I’d been avoiding it for years. Every time I visited New York someone was bound to suggest that I should see The Metropolitan Museum of Art, known to most people simply as “The Met.” I’ve enjoyed visiting art galleries in DC where they are free. So why should I pay to see art that wouldn’t look any different to me than the art I’d been seeing for years?
I first started with the section of the museum labeled “Egyptian Art.” I had no interest in artistic merit—I just wanted to see a mummy or sarcophagus. And right away I ran into (almost literally) an entire tomb that was transported into a gallery. Very cool. I took pictures pretending I was at the Luxor in Vegas. Then I moved on in search of mummies. I found a lot of luggage belonging to a particular mummy. His baggage for the journey to the afterlife included piles of jewelry, a plate of severely dehydrated food and a mammoth jar of beer. Apparently the beer continued to ferment after his entombment and the pressure blew out the cork and knocked the jar on its side, so his afterlife encounter would have been even dryer than anticipated. (I had a similar experience once when I attempted to pack beer in a checked suitcase on an airplane. Beer does not travel well in this life or the next.)
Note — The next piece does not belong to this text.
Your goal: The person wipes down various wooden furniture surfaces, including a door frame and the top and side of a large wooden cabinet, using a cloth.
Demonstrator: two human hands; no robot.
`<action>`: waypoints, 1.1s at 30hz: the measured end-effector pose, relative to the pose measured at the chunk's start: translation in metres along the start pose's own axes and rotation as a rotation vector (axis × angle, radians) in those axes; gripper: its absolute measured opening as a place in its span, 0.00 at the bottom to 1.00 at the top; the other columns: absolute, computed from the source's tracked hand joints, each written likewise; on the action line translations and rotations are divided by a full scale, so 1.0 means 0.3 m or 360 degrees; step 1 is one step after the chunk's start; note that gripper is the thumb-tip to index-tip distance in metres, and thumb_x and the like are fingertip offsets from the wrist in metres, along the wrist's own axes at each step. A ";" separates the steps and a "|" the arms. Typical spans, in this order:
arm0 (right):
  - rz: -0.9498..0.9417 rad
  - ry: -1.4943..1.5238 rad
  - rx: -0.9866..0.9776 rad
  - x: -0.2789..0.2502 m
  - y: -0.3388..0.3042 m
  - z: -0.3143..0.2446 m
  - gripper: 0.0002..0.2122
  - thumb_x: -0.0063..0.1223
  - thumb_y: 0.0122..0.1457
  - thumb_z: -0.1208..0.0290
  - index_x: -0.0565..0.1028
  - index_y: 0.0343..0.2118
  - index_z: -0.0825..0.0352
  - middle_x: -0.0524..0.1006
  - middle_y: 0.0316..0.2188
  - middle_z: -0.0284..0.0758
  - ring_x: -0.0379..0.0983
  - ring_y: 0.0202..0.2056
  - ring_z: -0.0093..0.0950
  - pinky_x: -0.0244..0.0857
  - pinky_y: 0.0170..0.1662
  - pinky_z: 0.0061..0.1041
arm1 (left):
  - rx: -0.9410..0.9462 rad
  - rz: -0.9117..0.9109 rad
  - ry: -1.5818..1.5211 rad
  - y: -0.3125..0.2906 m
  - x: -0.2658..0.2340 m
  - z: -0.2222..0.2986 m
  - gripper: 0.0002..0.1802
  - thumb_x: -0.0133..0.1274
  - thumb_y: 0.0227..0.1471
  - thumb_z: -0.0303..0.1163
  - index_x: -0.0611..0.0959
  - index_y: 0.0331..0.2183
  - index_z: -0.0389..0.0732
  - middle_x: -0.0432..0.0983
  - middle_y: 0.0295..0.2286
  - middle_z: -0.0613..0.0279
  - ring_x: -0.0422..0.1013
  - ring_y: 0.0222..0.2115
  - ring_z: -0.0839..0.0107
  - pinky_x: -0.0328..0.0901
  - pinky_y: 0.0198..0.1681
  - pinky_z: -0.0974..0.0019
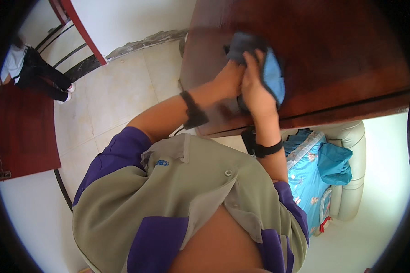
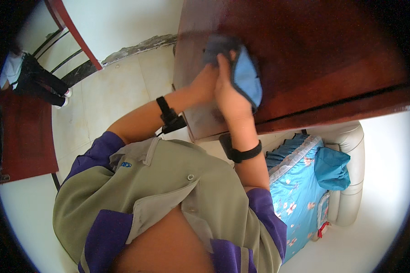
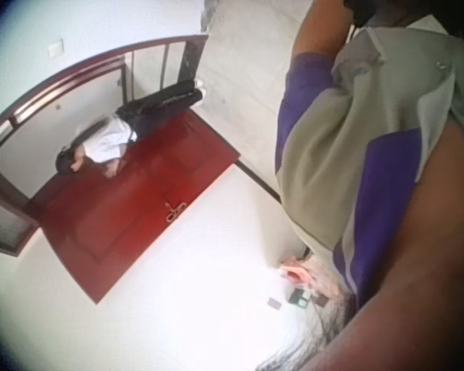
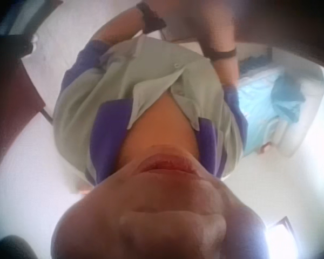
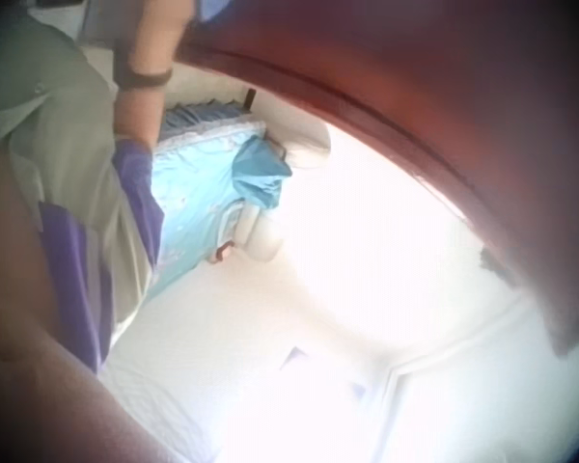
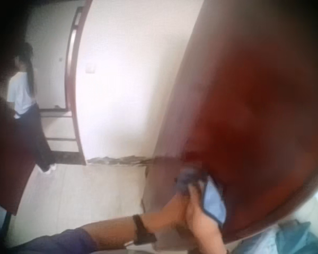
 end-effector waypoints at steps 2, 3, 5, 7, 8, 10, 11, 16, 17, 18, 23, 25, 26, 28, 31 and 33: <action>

The sarcophagus had eyes painted on one end so that the mummy could see out the holes. So I’d found a mummy peephole. But still no mummy. Then I saw a sign explaining that the mummy had been sent to the Museum of Natural History. When he comes seeking revenge for the mishandling of his baggage, I don’t want to be around.
After that I thought I was done with the Egyptian stuff, but while looking for a bathroom, I instead found an entire Egyptian temple that had been transported piece by piece. (Fortunately, treasure hunters did not steal the Temple of Dendur –it was given to the U.S. in appreciation for help moving artifacts that would have been submerged by waters from the Aswan Dam in the 1960s.)
This is definitely not something you find in your average museum. The Met was scoring high on the cool chart even without the mummy.
Next I started toward the collection of knights in armor (well, I didn’t expect to find the actual knights because they were probably at the Natural History museum too). In any case, I got sidetracked by the Period Rooms which were rooms that people literally sold out of their houses, paneling and all. It was apparently quite a common practice a hundred years ago for those with more history than cash in the family to sell off the most ornamented rooms to museums collecting decorative arts. The entrance to the period rooms is the entire two-story stone façade transported from another old building.
After the Period Rooms I was off to the armor. While looking around to find the oldest pieces in the collection, I noticed that one of the knights had a much more rotund figure than I was accustomed to think of as knightly. Turns out that the armor I was looking at was used by Henry VIII in battle late in his reign. I thought that by this point in the mid 1500s, most armor was ceremonial or used only in tournaments, so seeing field armor was a surprise. It was also surprising to learn that Henry VIII actually made it on to the field of battle, especially in his latter days when the weight and gout would have made leading by example pretty difficult.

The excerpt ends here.